Color quantization in an image using K-means in OpenCV Python
If you are someone who loves to play around with images and want your image to look as if it has been taken from a different time period, then this article is for you. In this article, we will discuss color quantization in an image using K-means in OpenCV Python.
What is color quantization?
Color quantization is a process of reducing the number of colors in an image while maintaining the overall visual quality. In other words, it is a process of representing an image with a smaller number of colors. This process is used in many domains like image processing, computer graphics, and computer vision.
What is K-means?
K-means is a clustering algorithm that is used to divide a set of data points into clusters. The goal of K-means is to minimize the sum of the squared distances between the data points and their assigned cluster centroids. K-means is widely used in image processing, computer vision, and machine learning.
How to perform color quantization using K-means in OpenCV Python?
To perform color quantization using K-means in OpenCV Python, we will need to follow the following steps:
- Read the image using the OpenCV imread() function.
- Convert the image to a 2D array.
- Apply K-means clustering to the 2D array.

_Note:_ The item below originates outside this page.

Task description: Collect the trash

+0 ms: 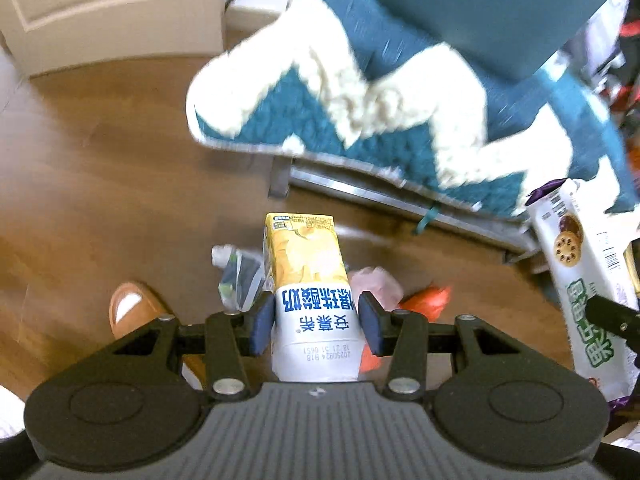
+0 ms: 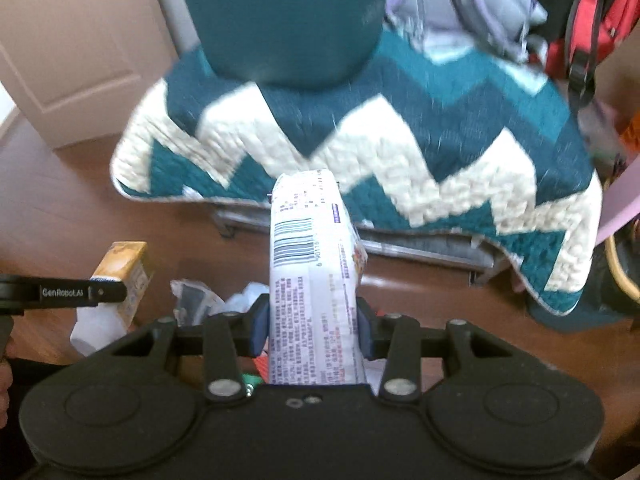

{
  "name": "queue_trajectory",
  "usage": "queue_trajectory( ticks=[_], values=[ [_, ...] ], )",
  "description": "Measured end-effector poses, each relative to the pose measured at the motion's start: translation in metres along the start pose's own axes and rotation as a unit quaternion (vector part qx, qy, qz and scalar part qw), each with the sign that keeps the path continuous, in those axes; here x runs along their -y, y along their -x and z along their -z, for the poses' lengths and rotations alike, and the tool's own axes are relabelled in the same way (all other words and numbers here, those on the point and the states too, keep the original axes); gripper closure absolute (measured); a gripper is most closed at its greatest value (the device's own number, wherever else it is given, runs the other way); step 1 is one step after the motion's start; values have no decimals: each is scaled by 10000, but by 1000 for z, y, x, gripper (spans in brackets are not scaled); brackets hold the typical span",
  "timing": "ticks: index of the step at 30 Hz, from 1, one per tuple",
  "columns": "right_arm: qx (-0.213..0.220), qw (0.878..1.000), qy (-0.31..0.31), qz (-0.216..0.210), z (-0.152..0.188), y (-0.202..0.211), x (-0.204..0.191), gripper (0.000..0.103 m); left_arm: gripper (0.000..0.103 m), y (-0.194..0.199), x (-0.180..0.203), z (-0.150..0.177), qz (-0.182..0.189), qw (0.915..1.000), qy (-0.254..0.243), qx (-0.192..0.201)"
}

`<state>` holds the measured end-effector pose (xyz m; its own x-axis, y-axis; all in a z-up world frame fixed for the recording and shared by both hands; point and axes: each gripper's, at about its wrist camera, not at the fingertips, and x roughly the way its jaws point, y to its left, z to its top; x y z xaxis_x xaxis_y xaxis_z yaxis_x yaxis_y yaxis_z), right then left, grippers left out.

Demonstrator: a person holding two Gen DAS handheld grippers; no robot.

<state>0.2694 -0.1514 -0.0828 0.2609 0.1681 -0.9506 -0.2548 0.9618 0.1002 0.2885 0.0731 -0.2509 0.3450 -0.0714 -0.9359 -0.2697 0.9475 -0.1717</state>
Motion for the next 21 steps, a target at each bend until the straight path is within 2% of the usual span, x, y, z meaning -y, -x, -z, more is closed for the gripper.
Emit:
queue_trajectory(
  ticks=[6, 12, 13, 15, 17, 20, 21],
  values=[
    [504, 9985, 194, -62, -14, 67, -5, 61, 59, 76, 9, -15, 329, 9966, -261, 703],
    [1043, 9941, 279, -70, -36, 122, -8, 61, 61, 150, 27, -37, 635, 9862, -589, 1412],
    [1137, 9931, 296, -64, -40, 130, -9, 61, 64, 158, 30, -41, 696, 9843, -619, 1498],
    [1331, 9906, 296, -74, -49, 145, -10, 61, 101, 170, 33, -49, 851, 9819, -641, 1565],
    [1461, 9889, 230, -122, -58, 156, -9, 61, 101, 182, 34, -57, 1004, 9803, -531, 1616],
    [1595, 9868, 239, -158, -66, 168, -9, 61, 101, 191, 36, -62, 948, 9770, -645, 1801],
    [1586, 9869, 234, -197, -66, 169, -9, 61, 101, 189, 35, -62, 994, 9778, -637, 1733]
  ],
)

- Assign each pixel to its nearest cluster centroid.
- Replace each pixel value with its cluster centroid value.
- Convert the image back to its original color space.
- Save the image using the OpenCV imwrite() function.
Sample Code
import cv2
import numpy as np
# Read the image
img = cv2.imread('input.jpg')
# Convert the image to a 2D array
pixels = np.float32(img.reshape(-1, 3))
# Apply K-means clustering to the 2D array
kmeans = cv2.Kmeans(pixels, K=8, criteria=(cv2.TERM_CRITERIA_EPS + cv2.TERM_CRITERIA_MAX_ITER, 10, 1.0), attempts=10, flags=cv2.KMEANS_RANDOM_CENTERS)
# Assign each pixel to its nearest cluster centroid
labels = np.uint8(kmeans[1].flatten())
# Replace each pixel value with its cluster centroid value
quantized = kmeans[0][labels].reshape(img.shape)
# Convert the image back to its original color space
quantized = cv2.cvtColor(quantized, cv2.COLOR_BGR2RGB)
# Save the image
cv2.imwrite('output.jpg', quantized)
In the above code, we first read the image using the imread()
function of OpenCV. Then we convert the image to a 2D array using the reshape()
function of numpy. Next, we apply K-means clustering to the 2D array using the Kmeans()
function of OpenCV. We assign each pixel to its nearest cluster centroid using the flatten()
function of numpy. Then we replace each pixel value with its cluster centroid value using another reshape()
function of numpy. Finally, we convert the image back to its original color space and save it using the cvtColor()
and imwrite()
functions of OpenCV, respectively.
Conclusion
In this article, we discussed color quantization in an image using K-means in OpenCV Python. We learned what color quantization is, what K-means is, and how to perform color quantization using K-means in OpenCV Python. We also provided sample code and explained each step in detail. We hope this article was helpful to you, and you successfully learned how to perform color quantization using K-means in OpenCV Python.